Please output the data below exactly as given, starting at its first line and stopping after the line that contains "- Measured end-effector".

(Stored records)
= = =

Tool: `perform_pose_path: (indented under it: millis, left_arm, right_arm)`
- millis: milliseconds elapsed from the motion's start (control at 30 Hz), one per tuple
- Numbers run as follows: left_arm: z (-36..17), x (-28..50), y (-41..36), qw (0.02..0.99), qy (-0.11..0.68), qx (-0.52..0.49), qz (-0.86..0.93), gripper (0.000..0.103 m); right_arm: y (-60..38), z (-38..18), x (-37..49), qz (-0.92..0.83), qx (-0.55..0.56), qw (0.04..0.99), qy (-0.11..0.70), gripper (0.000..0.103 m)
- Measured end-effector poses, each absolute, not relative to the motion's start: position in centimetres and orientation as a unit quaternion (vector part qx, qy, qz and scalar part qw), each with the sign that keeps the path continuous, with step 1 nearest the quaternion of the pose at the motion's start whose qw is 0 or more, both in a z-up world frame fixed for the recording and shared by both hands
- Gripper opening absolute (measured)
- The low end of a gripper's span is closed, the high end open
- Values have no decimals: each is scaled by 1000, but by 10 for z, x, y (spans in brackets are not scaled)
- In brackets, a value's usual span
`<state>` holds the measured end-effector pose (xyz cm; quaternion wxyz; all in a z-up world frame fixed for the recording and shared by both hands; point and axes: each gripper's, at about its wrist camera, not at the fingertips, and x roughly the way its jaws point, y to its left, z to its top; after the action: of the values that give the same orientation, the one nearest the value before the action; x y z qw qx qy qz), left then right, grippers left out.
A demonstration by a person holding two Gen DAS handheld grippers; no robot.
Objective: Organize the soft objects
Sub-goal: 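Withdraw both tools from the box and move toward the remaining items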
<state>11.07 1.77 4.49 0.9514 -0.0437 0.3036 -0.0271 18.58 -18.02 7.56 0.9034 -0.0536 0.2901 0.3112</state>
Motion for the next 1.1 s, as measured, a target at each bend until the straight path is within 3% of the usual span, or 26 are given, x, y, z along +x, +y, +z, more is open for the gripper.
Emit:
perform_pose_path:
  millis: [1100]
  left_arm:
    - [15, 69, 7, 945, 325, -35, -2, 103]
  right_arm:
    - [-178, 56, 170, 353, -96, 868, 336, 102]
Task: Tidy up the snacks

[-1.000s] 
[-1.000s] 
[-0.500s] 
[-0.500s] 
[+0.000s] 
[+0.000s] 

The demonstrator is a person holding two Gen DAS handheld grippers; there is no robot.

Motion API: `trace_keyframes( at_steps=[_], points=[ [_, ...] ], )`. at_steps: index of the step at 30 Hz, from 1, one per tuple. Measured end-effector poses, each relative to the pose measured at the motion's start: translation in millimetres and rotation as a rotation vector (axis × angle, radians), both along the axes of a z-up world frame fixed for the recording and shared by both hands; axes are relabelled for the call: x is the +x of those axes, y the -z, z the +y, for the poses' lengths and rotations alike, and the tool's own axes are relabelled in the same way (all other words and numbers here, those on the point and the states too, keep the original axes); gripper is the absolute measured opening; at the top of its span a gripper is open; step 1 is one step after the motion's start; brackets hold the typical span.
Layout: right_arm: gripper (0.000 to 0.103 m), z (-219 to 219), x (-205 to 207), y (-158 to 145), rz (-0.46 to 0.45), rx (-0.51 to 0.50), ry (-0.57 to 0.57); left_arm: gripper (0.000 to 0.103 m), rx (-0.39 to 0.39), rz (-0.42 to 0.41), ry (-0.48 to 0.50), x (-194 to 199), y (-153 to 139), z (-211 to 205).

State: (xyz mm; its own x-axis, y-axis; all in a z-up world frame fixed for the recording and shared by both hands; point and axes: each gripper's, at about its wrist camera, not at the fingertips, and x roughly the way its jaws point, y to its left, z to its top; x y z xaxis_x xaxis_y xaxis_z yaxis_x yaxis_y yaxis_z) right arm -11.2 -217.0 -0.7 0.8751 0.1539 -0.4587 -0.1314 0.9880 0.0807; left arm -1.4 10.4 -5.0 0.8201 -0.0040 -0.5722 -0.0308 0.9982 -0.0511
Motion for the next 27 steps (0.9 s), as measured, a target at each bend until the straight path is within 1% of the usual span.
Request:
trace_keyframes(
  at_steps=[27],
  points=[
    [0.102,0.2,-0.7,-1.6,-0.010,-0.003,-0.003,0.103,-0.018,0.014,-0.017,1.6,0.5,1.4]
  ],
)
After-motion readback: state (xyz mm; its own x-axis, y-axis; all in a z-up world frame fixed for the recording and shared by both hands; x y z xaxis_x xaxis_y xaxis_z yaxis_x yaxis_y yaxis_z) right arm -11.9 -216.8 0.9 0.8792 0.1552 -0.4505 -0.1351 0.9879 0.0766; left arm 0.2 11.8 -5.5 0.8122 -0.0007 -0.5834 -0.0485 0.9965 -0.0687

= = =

EXPECTED OUTPUT:
Tool: `perform_pose_path: (indented under it: millis, left_arm, right_arm)`
- millis: milliseconds elapsed from the motion's start (control at 30 Hz), one per tuple
- Numbers run as follows: left_arm: z (-36..17), x (-28..50), y (-41..36), qw (0.02..0.99), qy (-0.11..0.68), qx (-0.52..0.49), qz (-0.86..0.93), gripper (0.000..0.103 m); right_arm: y (-60..38), z (-38..18), x (-37..49), qz (-0.92..0.83), qx (-0.55..0.56), qw (0.04..0.99), qy (-0.11..0.70), gripper (0.000..0.103 m)
- Measured end-effector poses, each absolute, not relative to the motion's start: position in centimetres and orientation as a unit quaternion (vector part qx, qy, qz and scalar part qw), each with the sign that keeps the path continuous, with step 1 nearest the quaternion of the pose at the motion's start whose qw is 0 or more, both in a z-up world frame fixed for the recording and shared by both hands

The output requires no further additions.